**Goal of the exercise**: For this exercise, return exactly the lines of the material below that begin at the one with "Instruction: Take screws" and stop after the one with "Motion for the".

**Given material**:
********************

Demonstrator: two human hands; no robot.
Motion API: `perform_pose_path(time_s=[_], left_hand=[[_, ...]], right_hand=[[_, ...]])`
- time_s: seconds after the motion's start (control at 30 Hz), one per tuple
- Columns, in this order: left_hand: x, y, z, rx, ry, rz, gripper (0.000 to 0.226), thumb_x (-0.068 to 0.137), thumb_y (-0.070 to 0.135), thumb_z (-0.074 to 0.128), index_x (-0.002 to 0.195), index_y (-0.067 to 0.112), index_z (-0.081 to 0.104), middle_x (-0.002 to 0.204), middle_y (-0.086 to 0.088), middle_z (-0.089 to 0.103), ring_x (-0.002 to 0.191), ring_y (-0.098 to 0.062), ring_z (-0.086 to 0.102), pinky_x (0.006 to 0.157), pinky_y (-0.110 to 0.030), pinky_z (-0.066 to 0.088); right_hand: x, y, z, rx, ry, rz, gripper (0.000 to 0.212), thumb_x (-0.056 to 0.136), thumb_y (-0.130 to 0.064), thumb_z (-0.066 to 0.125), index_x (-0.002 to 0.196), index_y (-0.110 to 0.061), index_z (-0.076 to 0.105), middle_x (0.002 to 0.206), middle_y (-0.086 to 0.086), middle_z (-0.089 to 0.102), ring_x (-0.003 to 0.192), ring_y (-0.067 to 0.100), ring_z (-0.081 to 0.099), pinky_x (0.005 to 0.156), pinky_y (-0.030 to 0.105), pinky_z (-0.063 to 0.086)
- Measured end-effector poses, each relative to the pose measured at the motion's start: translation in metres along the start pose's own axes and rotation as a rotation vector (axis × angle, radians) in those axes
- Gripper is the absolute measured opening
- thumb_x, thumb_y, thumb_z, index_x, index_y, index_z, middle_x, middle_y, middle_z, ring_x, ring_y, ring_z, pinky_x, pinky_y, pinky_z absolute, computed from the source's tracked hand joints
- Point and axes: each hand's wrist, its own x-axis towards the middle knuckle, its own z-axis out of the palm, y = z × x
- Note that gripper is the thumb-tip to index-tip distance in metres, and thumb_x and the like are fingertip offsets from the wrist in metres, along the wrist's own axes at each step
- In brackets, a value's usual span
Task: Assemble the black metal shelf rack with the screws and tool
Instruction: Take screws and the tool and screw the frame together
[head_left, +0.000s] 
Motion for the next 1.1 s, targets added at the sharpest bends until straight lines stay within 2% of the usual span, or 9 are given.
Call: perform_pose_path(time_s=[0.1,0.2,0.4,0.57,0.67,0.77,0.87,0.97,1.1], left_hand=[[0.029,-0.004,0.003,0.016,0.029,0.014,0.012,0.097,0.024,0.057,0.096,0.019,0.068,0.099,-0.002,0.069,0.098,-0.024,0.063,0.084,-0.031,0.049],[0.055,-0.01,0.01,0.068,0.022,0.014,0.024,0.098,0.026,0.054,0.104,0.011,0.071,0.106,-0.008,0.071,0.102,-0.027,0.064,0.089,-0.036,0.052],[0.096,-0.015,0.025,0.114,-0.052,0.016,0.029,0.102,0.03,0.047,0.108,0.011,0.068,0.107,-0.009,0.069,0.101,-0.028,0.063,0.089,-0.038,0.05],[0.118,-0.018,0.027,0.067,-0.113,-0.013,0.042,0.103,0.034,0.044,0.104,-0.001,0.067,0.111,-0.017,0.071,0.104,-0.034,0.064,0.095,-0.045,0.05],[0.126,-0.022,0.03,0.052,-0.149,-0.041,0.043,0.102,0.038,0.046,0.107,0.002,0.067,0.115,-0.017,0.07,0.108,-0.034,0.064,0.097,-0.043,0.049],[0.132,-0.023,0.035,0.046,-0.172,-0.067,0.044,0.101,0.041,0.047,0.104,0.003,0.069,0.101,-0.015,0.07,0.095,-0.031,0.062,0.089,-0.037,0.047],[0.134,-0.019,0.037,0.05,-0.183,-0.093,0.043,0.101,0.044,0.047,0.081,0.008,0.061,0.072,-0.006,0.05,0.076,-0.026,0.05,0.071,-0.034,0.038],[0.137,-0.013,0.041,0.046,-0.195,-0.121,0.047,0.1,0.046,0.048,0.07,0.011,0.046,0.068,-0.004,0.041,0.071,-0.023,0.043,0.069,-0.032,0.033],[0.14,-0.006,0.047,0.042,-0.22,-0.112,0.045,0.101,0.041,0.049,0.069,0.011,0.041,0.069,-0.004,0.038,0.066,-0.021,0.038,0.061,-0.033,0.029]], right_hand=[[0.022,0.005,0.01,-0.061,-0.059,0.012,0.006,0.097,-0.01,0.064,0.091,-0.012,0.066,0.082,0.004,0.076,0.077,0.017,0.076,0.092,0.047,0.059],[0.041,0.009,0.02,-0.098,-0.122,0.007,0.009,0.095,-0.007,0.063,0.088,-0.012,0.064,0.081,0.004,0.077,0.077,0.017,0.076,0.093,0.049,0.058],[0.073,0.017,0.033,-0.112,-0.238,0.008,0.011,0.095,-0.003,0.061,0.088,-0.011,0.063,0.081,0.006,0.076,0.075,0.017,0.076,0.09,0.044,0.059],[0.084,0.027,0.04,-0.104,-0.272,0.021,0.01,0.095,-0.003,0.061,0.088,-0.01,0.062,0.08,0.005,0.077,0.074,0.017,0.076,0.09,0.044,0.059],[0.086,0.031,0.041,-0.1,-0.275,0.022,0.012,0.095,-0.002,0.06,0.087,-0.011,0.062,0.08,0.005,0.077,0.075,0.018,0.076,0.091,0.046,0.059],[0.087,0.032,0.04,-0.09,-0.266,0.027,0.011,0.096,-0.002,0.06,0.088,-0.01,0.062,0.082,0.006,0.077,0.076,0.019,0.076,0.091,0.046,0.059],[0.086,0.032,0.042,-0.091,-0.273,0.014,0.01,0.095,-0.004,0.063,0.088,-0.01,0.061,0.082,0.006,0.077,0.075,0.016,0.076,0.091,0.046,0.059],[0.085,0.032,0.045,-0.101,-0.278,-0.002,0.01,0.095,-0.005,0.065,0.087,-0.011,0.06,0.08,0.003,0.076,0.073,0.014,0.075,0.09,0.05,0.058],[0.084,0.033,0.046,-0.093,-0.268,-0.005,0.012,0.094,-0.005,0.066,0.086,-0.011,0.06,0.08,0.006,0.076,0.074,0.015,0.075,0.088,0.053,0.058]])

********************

**Output of the exercise**:
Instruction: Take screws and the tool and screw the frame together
[head_left, +0.000s] 
Motion for the next 1.1 s, targets added at the sharpest bends until straight lines stay within 2% of the usual span, or 9 are given.

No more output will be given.